(ASSIGNED TASK) The answer should be a number alone: the count of lines in the listing below that include "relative".

(SOURCE MATERIAL)
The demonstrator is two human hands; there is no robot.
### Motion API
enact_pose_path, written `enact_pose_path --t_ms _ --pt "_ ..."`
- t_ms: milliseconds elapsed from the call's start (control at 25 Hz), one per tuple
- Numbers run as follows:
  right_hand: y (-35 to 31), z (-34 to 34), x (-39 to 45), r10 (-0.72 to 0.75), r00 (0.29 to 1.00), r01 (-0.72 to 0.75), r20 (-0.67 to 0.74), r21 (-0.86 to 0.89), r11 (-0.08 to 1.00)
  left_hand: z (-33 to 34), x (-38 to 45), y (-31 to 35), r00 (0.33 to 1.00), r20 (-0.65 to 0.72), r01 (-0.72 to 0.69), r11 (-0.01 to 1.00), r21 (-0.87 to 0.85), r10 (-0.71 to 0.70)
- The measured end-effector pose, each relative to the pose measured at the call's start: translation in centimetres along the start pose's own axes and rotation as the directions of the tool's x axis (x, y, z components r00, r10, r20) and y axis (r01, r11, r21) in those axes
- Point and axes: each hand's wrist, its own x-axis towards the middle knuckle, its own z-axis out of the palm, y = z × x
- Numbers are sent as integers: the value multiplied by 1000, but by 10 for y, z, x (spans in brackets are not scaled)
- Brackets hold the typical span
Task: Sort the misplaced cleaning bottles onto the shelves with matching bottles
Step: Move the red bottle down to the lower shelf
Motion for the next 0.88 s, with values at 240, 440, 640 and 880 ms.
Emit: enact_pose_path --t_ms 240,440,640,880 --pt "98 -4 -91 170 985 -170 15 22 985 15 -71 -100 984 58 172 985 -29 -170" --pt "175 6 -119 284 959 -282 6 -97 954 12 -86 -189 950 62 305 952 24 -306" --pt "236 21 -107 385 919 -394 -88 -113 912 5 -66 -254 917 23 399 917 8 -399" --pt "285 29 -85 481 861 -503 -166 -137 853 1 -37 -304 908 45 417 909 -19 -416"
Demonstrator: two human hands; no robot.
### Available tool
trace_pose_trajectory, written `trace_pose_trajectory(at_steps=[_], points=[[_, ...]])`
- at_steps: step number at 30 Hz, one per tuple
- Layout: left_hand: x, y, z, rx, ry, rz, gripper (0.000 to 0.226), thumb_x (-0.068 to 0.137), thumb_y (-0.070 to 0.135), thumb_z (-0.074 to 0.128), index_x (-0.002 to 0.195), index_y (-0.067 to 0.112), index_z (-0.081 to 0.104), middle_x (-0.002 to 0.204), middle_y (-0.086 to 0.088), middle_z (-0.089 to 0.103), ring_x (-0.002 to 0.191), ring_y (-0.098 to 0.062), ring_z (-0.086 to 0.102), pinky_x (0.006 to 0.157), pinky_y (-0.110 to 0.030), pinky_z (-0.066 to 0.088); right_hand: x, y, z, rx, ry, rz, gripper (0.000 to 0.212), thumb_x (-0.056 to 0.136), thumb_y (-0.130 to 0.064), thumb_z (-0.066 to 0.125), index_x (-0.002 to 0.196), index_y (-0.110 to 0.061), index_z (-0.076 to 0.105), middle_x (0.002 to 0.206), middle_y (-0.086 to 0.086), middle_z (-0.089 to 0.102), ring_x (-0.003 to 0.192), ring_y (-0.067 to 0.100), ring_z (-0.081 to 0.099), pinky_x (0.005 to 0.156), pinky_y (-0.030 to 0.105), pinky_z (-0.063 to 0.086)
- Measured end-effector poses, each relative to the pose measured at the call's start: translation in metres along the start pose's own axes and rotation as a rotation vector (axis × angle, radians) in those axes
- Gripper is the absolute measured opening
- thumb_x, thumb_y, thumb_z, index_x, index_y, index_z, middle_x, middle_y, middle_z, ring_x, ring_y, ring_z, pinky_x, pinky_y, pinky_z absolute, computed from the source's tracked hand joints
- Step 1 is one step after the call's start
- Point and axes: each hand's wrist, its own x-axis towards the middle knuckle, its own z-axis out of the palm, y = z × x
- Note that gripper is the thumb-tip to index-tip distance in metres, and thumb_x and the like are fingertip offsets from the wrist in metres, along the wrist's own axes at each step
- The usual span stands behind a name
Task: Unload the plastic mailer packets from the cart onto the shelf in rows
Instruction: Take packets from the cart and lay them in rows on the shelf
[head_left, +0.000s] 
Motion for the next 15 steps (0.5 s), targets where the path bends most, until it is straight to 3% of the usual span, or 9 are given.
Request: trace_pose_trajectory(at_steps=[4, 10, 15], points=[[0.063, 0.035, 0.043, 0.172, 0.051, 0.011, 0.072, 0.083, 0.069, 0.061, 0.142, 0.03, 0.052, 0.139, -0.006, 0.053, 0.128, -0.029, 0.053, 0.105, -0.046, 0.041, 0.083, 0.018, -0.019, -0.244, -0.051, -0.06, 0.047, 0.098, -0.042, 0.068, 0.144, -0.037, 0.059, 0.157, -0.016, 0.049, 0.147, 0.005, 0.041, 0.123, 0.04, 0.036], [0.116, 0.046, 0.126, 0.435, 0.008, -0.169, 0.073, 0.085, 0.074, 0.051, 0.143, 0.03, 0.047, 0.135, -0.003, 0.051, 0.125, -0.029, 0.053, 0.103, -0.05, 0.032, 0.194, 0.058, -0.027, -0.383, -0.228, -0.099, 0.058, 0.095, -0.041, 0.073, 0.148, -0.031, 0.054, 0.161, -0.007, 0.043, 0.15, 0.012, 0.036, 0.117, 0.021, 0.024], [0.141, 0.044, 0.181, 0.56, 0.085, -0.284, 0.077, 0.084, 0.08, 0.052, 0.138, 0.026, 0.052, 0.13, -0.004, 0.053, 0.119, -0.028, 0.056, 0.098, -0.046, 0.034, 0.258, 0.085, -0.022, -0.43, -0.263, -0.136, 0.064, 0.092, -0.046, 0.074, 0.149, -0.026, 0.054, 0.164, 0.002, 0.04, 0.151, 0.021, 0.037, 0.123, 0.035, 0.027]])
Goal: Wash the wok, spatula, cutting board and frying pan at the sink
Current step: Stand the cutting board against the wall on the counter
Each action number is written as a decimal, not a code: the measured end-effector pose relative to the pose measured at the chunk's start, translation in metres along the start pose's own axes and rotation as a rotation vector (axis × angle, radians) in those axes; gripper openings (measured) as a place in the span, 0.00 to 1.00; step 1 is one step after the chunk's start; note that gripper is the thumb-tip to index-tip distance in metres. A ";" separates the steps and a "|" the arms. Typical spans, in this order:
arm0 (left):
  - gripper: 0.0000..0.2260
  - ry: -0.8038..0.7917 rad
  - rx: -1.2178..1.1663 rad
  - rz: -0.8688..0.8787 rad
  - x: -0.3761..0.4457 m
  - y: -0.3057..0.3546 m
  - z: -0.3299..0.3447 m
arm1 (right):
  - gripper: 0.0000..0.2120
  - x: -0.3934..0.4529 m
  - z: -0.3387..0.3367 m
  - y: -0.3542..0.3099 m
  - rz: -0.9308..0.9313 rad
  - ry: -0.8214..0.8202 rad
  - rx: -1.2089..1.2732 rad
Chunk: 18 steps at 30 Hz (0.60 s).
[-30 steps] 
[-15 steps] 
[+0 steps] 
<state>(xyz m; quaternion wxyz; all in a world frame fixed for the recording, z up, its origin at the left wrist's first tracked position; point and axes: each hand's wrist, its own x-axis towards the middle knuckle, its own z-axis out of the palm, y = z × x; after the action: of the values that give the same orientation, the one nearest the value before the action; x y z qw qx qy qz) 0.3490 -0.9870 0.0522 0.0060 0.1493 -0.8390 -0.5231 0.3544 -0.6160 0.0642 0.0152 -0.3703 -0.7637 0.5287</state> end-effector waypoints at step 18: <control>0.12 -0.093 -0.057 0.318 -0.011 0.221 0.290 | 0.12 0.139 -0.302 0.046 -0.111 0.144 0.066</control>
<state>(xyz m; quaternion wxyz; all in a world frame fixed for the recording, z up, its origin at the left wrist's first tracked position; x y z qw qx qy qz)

(ANSWER TO THIS PROBLEM) 3